Your objective — From the first line through the one containing "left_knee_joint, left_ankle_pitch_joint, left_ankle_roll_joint", restate the listing word for word, and give no other lines.

Input data —
····················

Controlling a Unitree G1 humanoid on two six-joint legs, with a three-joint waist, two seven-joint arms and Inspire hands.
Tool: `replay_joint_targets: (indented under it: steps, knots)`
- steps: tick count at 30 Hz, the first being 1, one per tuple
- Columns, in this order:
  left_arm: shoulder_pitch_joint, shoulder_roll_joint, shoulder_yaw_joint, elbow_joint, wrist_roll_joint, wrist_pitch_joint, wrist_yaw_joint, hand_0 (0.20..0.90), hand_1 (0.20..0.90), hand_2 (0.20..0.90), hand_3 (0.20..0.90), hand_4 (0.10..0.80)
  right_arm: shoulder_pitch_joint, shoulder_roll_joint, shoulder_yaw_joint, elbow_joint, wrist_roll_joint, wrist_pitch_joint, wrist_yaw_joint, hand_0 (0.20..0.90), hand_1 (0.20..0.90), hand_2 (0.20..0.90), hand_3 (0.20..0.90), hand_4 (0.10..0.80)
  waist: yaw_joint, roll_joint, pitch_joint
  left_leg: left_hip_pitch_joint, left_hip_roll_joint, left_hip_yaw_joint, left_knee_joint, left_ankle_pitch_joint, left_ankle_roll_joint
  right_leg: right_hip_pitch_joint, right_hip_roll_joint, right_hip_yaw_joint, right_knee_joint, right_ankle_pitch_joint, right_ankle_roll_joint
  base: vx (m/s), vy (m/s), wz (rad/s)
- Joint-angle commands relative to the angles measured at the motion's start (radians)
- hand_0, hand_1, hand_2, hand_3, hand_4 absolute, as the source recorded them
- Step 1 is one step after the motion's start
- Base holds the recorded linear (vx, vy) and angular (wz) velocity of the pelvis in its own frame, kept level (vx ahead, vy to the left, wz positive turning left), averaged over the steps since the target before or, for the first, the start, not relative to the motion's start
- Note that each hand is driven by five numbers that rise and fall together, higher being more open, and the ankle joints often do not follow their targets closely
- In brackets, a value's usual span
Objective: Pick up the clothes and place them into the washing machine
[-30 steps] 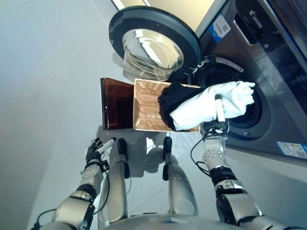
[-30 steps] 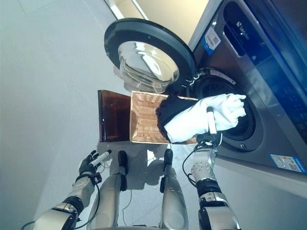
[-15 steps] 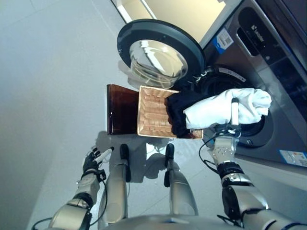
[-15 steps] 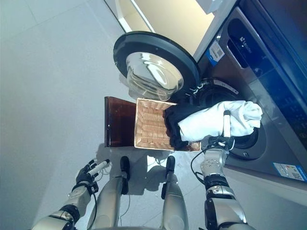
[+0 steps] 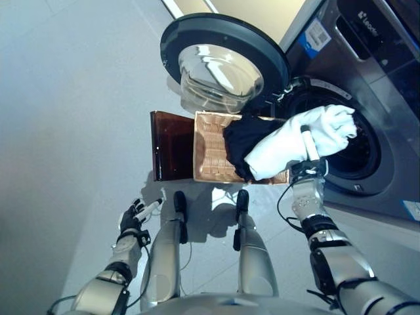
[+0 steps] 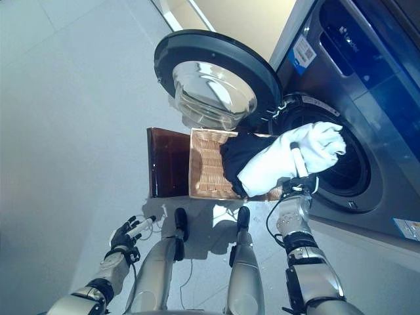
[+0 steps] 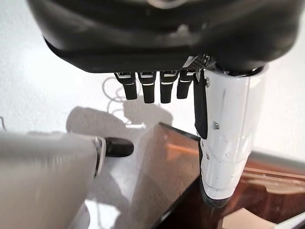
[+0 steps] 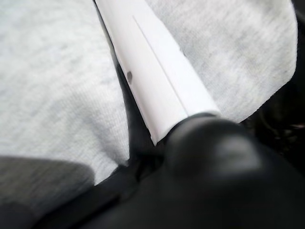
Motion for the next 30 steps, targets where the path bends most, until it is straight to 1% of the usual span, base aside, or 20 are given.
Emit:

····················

Answer box —
Controlling a Unitree G1 humanoid on two six-joint legs, with a three-joint waist, two seven-joint arms and Inspire hands.
Tool: `replay_joint_targets: (indented under it: steps, knots)`
- steps: tick count at 30 Hz, the first being 1, one per tuple
- Columns, in this order:
  left_arm: shoulder_pitch_joint, shoulder_roll_joint, shoulder_yaw_joint, elbow_joint, wrist_roll_joint, wrist_pitch_joint, wrist_yaw_joint, hand_0 (0.20..0.90), hand_1 (0.20..0.90), hand_2 (0.20..0.90), hand_3 (0.20..0.90), hand_4 (0.10..0.80)
  right_arm: shoulder_pitch_joint, shoulder_roll_joint, shoulder_yaw_joint, elbow_joint, wrist_roll_joint, wrist_pitch_joint, wrist_yaw_joint, hand_0 (0.20..0.90), hand_1 (0.20..0.90), hand_2 (0.20..0.90), hand_3 (0.20..0.90), hand_4 (0.10..0.80)
  waist: yaw_joint, roll_joint, pitch_joint
  left_leg: left_hip_pitch_joint, left_hip_roll_joint, left_hip_yaw_joint, left_knee_joint, left_ankle_pitch_joint, left_ankle_roll_joint

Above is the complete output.